Take supportive action:
Practice any of these:
Find something neutral or pleasant to do
Negative thought stopping
Postpone your worries
Sing your worries
Write your worries down
Take 3 Calming Breaths
Do Calming Counts
Move and loosen whole body
Turn attention elsewhere
Leave the situation and go to a “safe” place
Responding to uncomfortable physical sensations
Again, like with your worries, the best approach to uncomfortable physical symptoms is a simple one. First, mentally “step back” and notice the sensations without making worried comments. Second, reassure yourself: “It’s OK for these symptoms to exist right now. I can handle these feelings.” Then, third, ask yourself: “What can I do to support myself right now?”
Choose among the supportive actions listed, based on the nature of your symptoms, the circumstance, and what has helped you in the past. Here are some examples.
- You can assure yourself that you can manage your task while experiencing these sensations. You then can turn your attention away from yourself and to the things around you. Involve yourself more actively in your surroundings (seek out a conversation or find something in your environment to study carefully) as a way to diminish your worried involvement in your body.
- You can use Calming Counts as a way to support your physical comfort.
- You can tell a supportive person about what you are feeling and what you want to do to take care of yourself. You can let that person support your efforts.
- You can leave the situation for a brief period as a way to increase your comfort and control, then return to continue your practice.
- You can leave the situation and not return at this time. As you continue to practice your skills, over time you will learn to remain in the scene.
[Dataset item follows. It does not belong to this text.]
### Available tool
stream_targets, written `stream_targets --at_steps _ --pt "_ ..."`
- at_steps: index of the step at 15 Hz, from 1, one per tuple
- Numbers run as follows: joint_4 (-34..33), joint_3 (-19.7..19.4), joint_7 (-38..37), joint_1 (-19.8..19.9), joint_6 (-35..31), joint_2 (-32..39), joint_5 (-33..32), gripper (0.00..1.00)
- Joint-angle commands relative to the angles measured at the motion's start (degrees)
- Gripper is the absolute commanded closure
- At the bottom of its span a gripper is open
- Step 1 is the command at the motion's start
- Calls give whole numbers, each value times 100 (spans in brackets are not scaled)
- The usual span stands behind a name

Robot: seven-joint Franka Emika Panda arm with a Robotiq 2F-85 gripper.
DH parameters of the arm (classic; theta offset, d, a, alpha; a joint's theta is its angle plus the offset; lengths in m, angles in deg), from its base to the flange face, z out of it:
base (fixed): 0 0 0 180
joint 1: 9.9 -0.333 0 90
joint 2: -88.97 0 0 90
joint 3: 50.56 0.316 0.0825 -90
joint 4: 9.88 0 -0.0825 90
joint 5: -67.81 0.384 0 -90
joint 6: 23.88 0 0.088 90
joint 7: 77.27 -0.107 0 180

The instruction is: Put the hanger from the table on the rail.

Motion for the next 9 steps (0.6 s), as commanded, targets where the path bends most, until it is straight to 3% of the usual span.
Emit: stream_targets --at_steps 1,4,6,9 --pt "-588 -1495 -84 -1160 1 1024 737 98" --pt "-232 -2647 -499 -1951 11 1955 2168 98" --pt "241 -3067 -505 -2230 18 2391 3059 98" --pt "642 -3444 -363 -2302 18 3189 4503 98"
As you study the chart below, you will notice how similar the actions are when your physical symptoms are your strongest concern. There is one primary difference. Can you see it?
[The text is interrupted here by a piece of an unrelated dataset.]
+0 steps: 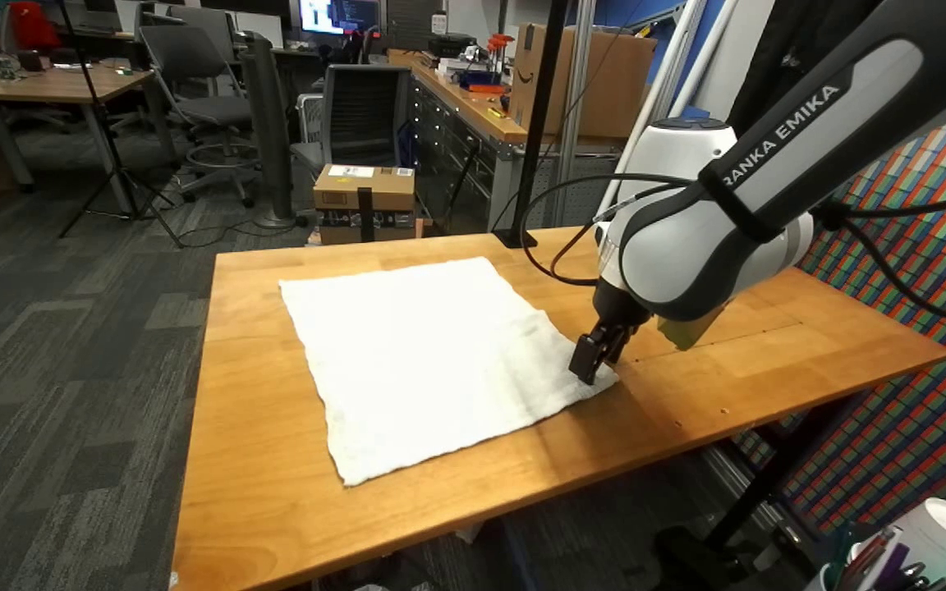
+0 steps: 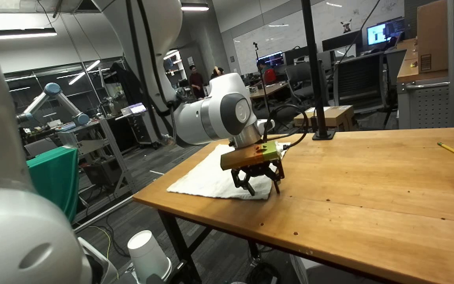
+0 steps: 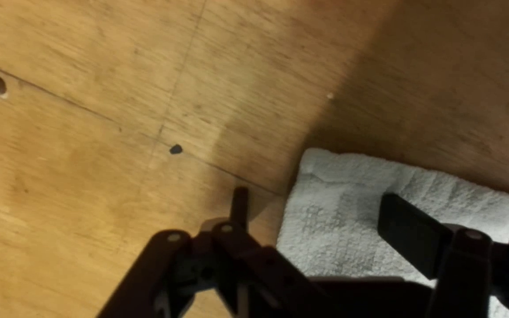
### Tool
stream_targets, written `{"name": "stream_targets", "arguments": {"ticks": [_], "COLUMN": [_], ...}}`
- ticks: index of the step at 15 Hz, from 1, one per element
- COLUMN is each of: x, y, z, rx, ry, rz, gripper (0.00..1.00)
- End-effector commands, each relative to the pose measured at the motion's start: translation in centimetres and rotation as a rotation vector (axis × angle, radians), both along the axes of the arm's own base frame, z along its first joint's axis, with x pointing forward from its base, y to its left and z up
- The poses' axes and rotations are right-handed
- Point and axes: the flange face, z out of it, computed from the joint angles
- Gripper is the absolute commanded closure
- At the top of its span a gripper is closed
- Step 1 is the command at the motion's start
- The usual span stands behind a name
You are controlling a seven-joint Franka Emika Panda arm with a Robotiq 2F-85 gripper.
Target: Fold the white towel on the table.
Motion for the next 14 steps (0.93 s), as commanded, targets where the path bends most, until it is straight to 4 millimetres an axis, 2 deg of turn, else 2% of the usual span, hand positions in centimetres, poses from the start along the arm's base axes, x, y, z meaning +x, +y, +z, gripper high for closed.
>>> {"name": "stream_targets", "arguments": {"ticks": [1, 6, 9, 11, 14], "x": [0.0, -0.5, -0.8, -0.8, 0.3], "y": [-0.4, -1.1, -0.9, -0.8, -0.3], "z": [0.2, 1.0, 1.4, 1.9, 3.4], "rx": [-0.012, -0.039, -0.052, -0.066, -0.101], "ry": [-0.019, -0.025, -0.022, -0.025, -0.043], "rz": [0.005, 0.029, 0.052, 0.065, 0.098], "gripper": [0.55, 0.92, 0.99, 0.95, 0.96]}}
Responding to Physical Symptoms
Notice your symptoms:
“I’m feeling uncomfortable.”
“That’s okay. I can handle this.”
Take supportive action:
Practice any of these:
Take 3 Calming Breaths
Brief Muscle Relaxation
Paradoxically Increase Symptoms
Move and Loosen Whole Body
Find Something Neutral or Pleasant to Do
Turn Attention Elsewhere
Leave the Situation and Go to a “Safe” Place
As you can see, there is one distinct difference in how you respond to each of these problems. Once you notice your worried thoughts, you choose to stop them. You reject the negative messages they are giving to your mind and body. The actions you take support that decision. On the other hand, when you notice your physical symptoms, you choose to accept them. Resisting your symptoms will only increase your discomfort.
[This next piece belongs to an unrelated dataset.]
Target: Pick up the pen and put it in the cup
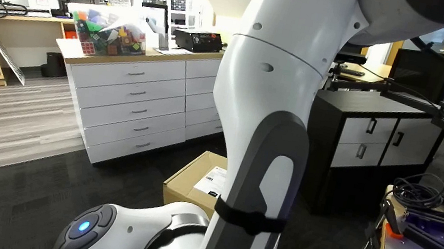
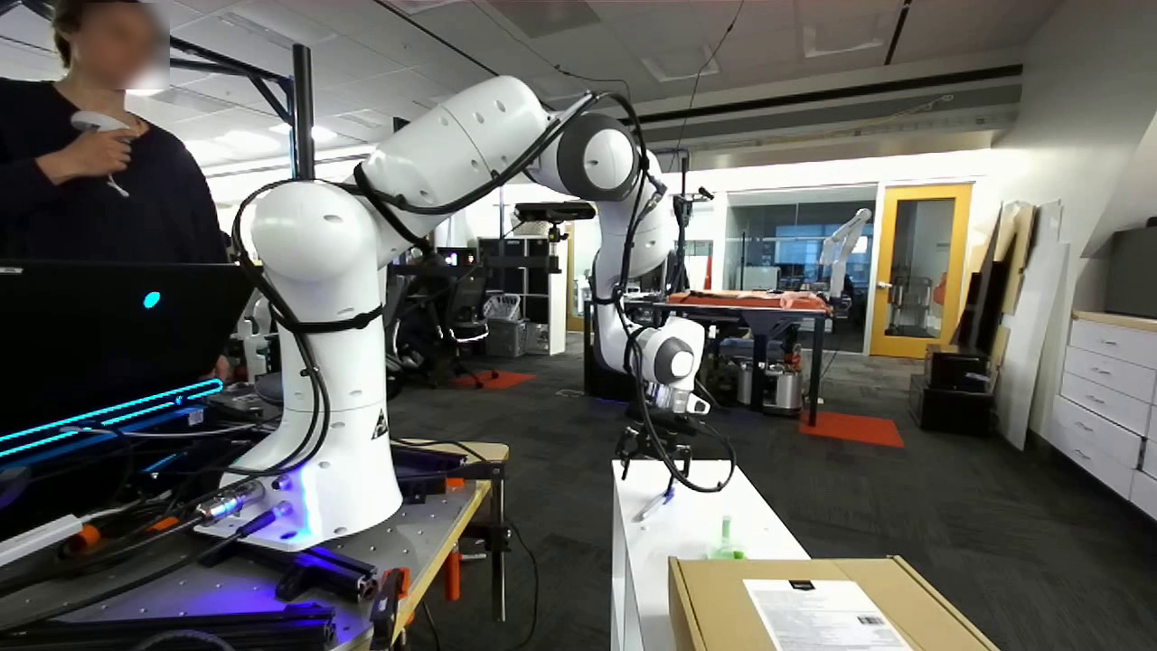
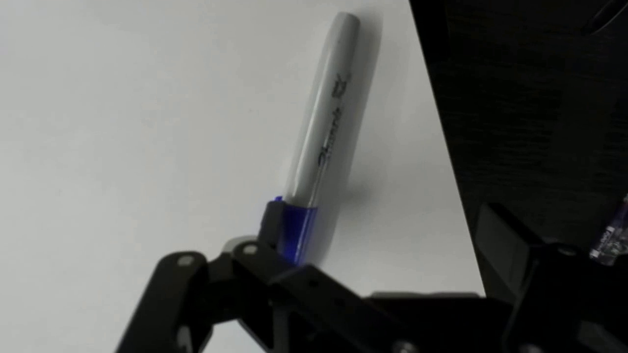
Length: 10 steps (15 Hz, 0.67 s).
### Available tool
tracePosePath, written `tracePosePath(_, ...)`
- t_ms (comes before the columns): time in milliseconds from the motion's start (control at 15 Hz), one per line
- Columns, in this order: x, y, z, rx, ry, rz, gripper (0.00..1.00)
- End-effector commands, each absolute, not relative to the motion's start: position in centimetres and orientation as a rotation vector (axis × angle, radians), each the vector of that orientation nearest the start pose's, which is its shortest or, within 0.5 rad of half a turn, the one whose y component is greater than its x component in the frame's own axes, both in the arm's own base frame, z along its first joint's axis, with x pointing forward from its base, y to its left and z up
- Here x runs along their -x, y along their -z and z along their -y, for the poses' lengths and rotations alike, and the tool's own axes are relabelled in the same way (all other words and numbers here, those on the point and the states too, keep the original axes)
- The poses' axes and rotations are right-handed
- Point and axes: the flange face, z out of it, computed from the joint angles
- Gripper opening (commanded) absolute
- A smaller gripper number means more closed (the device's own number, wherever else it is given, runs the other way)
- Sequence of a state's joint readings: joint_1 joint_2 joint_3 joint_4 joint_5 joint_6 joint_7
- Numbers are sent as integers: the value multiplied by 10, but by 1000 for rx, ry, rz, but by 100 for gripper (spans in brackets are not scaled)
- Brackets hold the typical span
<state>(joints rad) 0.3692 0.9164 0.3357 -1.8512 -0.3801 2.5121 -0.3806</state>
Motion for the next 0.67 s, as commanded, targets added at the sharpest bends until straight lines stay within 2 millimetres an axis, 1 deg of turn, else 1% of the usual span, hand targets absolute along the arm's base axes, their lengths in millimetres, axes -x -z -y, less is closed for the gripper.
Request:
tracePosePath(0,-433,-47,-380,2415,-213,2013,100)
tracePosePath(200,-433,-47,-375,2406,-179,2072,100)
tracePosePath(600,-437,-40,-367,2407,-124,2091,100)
This decision — to accept your symptoms before trying to modify them — is a pivotal one. We have talked about it in several sections. Start to become curious about its value as you try it out during Task practice.
Ending the practice
Now is the time to support yourself for all your efforts. At the same time, review your practice session objectively. Assess what worked and what didn’t. Use that information to plan your next practice.
Remember that you are successful every time you decide to practice, regardless of how long you are able to stay in that situation. This is not a test of your ability to stop all sensations of discomfort. Nor is this a test of your progress. This, and every other thing you do, is an opportunity to practice your ability to support yourself. The more you practice supporting every effort and attempt, the stronger you will become and the more willing you will be to practice.
So LISTEN for any harsh self-criticisms or discouraged thoughts after your practice. (“I still get anxious. What’s wrong with me! I’ll never get better.”)
And REPLACE THEM with statements of support: “I’m working to change a lot of complex processes. I can’t do it all at once. And I’m not trying to do it perfectly. One step at a time; I’m going to get there.”